By Sara Bonario, Director of Supply, Guest Contributor
The availability of biodiesel for transportation fuel blending in Midwest production markets is strained this summer, with July and August truck availability limited or completely sold out. This is the case, even as the cost of on-road diesel and diesel blends with 20% biodiesel are setting record levels at retail pumps.
There are many underlying factors causing this situation. The most obvious is that demand for soybean oil, historically the primary feedstock for biodiesel production, is on the rise from non-traditional buyers. Major refiners such as Marathon, Chevron, and P66 invested in converting large-scale petroleum refineries into renewable fuel production sites. These sites utilize soybean oil as a primary feedstock to produce renewable diesel, a drop-in replacement for petroleum diesel, and sustainable aviation fuel.

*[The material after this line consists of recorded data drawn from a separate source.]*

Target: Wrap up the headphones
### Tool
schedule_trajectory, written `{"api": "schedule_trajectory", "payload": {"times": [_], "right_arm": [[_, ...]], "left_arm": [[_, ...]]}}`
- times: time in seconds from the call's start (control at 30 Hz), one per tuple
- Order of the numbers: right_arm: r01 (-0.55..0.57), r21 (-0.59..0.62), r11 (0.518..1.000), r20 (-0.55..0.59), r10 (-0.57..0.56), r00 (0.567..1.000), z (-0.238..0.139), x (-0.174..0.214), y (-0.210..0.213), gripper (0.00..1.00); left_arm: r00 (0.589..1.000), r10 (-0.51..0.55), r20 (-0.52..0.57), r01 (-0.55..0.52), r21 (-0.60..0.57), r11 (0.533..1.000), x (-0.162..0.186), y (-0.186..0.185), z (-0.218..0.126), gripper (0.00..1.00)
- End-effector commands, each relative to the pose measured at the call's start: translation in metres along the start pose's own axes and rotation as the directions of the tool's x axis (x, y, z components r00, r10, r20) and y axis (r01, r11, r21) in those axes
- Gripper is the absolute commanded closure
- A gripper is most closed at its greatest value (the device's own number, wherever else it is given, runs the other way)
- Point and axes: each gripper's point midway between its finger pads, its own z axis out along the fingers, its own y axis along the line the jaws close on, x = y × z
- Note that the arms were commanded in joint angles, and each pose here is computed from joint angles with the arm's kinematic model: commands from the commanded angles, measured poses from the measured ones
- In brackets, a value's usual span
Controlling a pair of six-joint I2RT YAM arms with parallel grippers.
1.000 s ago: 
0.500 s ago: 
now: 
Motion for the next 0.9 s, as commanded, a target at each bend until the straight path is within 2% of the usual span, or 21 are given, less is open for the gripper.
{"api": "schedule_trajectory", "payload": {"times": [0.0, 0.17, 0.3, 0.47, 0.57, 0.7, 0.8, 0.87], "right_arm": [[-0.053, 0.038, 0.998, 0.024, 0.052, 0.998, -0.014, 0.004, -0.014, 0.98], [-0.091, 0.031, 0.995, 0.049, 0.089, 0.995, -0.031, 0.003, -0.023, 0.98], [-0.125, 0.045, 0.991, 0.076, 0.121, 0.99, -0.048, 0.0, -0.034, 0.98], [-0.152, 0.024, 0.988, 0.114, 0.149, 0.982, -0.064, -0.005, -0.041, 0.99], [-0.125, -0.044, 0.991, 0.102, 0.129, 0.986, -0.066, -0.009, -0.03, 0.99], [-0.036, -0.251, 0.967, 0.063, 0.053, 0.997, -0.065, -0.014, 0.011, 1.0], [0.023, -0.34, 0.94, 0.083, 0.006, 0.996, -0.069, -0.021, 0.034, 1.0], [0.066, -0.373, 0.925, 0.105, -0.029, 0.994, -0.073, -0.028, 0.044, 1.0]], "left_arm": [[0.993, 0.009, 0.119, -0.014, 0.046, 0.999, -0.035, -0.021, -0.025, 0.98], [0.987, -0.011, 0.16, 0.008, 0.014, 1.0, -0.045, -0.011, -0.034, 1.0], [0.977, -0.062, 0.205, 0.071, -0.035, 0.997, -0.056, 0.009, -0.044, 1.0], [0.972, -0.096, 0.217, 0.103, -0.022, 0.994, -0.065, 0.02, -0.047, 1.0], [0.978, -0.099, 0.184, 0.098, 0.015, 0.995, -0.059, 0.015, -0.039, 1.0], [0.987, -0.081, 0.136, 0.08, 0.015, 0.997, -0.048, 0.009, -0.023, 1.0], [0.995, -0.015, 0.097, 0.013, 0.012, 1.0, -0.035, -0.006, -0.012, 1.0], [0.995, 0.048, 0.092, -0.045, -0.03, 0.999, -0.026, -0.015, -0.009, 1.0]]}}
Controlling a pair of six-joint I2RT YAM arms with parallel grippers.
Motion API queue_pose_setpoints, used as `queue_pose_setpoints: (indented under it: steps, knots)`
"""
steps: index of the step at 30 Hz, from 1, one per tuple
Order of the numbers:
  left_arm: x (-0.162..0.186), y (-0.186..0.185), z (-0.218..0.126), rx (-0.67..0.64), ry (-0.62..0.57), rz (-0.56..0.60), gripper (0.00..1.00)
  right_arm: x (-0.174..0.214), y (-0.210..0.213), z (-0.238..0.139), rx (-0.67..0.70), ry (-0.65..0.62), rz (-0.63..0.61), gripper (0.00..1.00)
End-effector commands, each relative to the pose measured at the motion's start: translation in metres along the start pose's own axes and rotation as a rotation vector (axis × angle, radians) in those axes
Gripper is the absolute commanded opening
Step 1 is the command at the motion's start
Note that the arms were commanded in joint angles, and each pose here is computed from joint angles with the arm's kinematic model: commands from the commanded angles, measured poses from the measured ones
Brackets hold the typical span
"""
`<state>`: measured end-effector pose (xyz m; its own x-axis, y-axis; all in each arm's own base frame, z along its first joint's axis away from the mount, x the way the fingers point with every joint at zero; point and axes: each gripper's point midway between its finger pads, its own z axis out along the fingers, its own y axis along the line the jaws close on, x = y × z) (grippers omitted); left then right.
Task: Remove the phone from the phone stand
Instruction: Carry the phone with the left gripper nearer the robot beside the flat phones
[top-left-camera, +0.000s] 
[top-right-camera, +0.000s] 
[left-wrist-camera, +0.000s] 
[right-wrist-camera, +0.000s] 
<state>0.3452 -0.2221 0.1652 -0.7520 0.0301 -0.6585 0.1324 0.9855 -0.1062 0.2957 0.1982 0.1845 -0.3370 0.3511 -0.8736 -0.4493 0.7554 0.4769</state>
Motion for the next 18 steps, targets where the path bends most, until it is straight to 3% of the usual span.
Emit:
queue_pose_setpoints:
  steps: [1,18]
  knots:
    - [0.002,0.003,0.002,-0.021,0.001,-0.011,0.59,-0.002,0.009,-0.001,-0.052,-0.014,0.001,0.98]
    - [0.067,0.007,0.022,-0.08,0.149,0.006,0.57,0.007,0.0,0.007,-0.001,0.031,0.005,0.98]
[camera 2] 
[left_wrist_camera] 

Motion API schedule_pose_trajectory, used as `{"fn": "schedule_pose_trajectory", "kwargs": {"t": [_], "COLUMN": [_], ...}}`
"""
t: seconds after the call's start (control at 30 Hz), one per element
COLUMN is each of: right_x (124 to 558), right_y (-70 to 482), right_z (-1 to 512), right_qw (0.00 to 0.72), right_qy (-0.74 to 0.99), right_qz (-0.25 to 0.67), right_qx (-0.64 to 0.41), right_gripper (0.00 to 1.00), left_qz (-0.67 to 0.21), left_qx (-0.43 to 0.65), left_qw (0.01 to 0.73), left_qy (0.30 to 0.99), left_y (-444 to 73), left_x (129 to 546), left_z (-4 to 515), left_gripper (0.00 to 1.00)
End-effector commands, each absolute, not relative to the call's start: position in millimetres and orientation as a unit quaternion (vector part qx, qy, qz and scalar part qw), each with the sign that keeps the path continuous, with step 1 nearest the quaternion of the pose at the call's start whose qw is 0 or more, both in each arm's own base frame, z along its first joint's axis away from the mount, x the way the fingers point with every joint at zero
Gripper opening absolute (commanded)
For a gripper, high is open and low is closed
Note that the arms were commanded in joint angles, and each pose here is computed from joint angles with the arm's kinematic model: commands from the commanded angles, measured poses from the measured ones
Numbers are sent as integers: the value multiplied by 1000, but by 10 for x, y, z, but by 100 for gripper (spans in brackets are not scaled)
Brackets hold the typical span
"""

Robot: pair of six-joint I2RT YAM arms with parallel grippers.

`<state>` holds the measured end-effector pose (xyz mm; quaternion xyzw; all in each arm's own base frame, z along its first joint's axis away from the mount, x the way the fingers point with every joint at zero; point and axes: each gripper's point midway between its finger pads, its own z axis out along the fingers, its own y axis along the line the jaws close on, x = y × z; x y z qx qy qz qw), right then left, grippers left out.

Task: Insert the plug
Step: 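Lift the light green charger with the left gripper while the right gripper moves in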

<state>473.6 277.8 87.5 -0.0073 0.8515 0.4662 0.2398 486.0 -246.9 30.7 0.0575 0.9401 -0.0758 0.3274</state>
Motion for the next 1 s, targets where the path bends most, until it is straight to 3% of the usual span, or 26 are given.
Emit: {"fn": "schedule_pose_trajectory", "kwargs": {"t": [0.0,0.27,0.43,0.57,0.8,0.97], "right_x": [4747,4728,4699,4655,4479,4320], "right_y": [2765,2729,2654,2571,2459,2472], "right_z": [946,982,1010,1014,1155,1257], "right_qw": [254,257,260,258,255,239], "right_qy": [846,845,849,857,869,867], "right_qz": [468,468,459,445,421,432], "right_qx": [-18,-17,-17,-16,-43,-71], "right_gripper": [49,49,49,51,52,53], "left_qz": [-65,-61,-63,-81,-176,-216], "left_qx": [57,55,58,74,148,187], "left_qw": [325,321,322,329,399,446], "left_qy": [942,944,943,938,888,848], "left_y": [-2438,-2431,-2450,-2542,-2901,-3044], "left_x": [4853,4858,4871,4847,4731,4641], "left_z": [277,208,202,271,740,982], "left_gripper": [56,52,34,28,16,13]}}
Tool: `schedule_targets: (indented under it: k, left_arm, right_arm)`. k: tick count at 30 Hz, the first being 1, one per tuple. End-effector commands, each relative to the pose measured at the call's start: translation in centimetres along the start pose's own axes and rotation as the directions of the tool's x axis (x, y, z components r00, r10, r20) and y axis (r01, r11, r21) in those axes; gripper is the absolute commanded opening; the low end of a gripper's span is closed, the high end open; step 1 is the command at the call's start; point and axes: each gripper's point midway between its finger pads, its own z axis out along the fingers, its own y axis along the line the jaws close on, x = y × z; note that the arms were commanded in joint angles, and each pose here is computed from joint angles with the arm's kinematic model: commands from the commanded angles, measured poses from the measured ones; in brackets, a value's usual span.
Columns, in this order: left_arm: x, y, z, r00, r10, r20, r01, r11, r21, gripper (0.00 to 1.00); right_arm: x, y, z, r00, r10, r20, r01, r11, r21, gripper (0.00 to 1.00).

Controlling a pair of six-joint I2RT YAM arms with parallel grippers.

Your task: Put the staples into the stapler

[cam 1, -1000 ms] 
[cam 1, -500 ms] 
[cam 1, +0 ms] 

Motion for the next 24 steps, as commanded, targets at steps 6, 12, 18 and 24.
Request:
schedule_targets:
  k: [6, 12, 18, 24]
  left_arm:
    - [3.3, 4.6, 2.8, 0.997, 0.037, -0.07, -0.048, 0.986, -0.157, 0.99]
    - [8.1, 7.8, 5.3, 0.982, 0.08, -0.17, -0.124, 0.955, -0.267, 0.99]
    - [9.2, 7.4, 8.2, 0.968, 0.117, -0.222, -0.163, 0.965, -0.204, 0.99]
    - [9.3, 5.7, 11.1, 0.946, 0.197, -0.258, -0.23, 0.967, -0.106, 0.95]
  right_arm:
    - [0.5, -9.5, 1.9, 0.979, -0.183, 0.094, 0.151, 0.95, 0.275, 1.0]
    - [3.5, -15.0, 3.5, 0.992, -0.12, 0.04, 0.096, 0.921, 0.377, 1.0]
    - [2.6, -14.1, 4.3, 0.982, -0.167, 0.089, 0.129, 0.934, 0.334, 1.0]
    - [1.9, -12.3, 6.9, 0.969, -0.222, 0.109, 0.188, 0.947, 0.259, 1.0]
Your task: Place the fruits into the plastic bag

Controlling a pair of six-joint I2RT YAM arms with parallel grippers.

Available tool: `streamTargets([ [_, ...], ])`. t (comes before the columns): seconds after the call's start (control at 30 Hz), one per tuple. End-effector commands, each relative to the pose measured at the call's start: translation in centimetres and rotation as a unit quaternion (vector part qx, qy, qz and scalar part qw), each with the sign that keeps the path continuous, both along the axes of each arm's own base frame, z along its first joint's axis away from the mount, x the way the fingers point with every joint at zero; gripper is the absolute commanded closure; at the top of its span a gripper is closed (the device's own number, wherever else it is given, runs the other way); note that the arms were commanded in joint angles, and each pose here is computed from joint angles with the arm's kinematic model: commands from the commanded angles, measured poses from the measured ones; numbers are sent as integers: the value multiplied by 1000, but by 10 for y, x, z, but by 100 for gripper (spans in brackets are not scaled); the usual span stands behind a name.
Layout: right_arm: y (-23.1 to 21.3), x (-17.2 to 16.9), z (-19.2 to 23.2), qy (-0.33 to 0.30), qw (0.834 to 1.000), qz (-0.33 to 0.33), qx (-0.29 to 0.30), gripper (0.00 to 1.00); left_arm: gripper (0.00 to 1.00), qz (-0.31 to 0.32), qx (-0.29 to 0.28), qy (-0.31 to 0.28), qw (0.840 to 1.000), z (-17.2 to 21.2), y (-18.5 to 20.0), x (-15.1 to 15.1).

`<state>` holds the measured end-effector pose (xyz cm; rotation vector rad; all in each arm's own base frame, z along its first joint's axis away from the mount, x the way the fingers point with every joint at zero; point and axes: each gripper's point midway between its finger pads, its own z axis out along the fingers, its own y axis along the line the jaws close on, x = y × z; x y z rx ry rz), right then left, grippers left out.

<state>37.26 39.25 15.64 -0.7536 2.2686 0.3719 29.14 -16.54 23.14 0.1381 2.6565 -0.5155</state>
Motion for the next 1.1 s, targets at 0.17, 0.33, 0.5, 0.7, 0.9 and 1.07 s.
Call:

This increased demand for soybean oil has caused prices to rise. Biodiesel producers find themselves forced to evaluate the economics of selling their soybean oil feedstock and avoiding the costs associated with producing and storing biodiesel until it can be shipped out of the plant. The demand for soybean oil from refiners has been described as “overwhelming” in a recent conversation with an integrated biodiesel producer who noted that refiner demand is very ratable and not constrained by cold weather.
The competition for feedstocks is likely to increase as the U.S. and the world continue to move toward renewable transportation fuels. The lesson for over-the-road blenders of biodiesel into petroleum diesel is to plan ahead and secure your supply well in advance.